Pedro se recostó en su silla pensando en la vieja loca que lo había tentado.


¡Diez millones de dólares! Con esa cantidad de dinero podría pagar todas sus facturas y abrir por lo menos diez clínicas, atender gratuitamente a todos los pacientes que deseara, hacer grandes donativos a algún que otro refugio y terminar de pagar su pequeño hogar. O comprarse uno nuevo, o diez, ¡o cien!


¿Cómo sería esa tal Paula para que ofrecieran tanto dinero por aguantarla? Sin duda alguna su tía mentía y era un trol con faldas... aunque, hoy en día, la cirugía estética podía hacer milagros y... Pero ¿en qué demonios estaba pensando? ¡Todo ese asunto de la llamada telefónica tan sólo había sido una broma! Nadie que estuviera en sus cabales pagaría diez millones para que un desconocido se casara con una hipotética sobrina y, si así fuera, a saber cómo sería esa mujer para que valiera tanto dinero.


Una vez dejada de lado la idea de convertirse en un hombre rico, Pedro volvió a intentar deleitarse con su chocolatina a medio comer, pero nuevamente fue interrumpido por el estridente tono de su móvil. Pedro esperaba que en esa ocasión no fuera otro tarado con alguna loca propuesta
descabellada que hacerle.


Pedro Alfonso al habla, dígame —contestó de nuevo con una sonrisa en el rostro.


—¡Pedro, tienes que venir a la cárcel! ¡Hemos detenido a un perro que ha resultado estar enfermo! No para de aullar de dolor y creemos que se está muriendo, pero su dueña no hace nada, sólo ojea una y otra vez una revista de moda y nos dice que el animal está fingiendo. ¡Pedro, tienes que venir rápido, no sabemos qué hacer...! ¡Por favor!


—Teo, ¿me puedes contestar a una duda que tengo? ¿Por qué narices habéis detenido a un perro? —quiso saber Pedro, frustrado porque su descanso finalmente hubiese concluido.


—Por agredir a un agente.


—Y su dueña, ¿dónde está en estos instantes?


—En la celda con él.


—Dile que se asegure de que el animal respira correctamente y que compruebe con regularidad su pulso hasta que llegue. Y vosotros no os acerquéis: los perros, en medio de la agonía del dolor, se muestran especialmente agresivos con los desconocidos.

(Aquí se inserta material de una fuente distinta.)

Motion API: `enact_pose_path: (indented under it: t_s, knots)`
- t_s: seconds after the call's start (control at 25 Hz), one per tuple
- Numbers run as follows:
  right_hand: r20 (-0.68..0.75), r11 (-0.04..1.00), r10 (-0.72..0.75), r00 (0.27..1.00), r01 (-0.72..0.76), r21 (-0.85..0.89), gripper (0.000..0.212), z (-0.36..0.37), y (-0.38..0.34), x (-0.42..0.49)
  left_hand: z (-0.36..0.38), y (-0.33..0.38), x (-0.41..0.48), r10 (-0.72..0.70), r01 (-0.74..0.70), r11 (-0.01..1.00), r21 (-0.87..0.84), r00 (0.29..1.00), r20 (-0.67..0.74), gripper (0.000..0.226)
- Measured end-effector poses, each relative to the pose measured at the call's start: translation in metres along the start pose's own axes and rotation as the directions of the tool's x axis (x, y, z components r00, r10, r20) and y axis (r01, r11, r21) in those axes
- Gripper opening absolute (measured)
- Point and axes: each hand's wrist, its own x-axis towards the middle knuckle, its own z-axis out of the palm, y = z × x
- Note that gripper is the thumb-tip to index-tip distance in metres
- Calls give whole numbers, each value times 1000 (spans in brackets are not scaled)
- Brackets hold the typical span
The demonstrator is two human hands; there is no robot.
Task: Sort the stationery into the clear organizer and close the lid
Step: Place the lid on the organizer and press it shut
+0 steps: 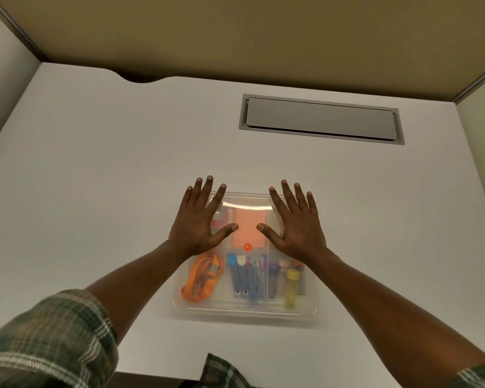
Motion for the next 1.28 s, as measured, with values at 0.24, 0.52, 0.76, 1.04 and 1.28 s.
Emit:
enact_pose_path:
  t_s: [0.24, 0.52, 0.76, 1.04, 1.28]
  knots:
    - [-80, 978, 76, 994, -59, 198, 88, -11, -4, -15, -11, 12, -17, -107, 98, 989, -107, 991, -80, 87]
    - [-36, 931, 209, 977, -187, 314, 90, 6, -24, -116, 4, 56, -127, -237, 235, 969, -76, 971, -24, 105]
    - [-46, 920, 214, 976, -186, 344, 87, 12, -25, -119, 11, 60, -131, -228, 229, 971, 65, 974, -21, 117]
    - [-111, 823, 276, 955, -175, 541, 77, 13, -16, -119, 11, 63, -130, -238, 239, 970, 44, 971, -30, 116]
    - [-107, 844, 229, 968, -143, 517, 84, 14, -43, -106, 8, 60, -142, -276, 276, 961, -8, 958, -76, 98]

Antes de poner fin a la llamada, oyó cómo Teo ordenaba con desesperación a la mujer que se encargara de su mascota en medio de los agónicos gemidos de sufrimiento del animal, y cómo una tranquila y dulce voz contestaba apaciblemente:
—Está fingiendo...


Quién demonios sería esa insensible joven que se negaba a atender a un inocente animal en lo que podían ser sus últimos instantes de vida, pensaba Pedro mientras abandonaba con celeridad el caos de su clínica para atender a un nuevo paciente por el que, seguramente, tampoco llegaría a cobrar, ya que los fondos de la policía estaban bastante mermados desde hacía un tiempo.


En fin, no se había hecho veterinario para ganar dinero, sino para ayudar a los animales desvalidos que tanto adoraba desde niño.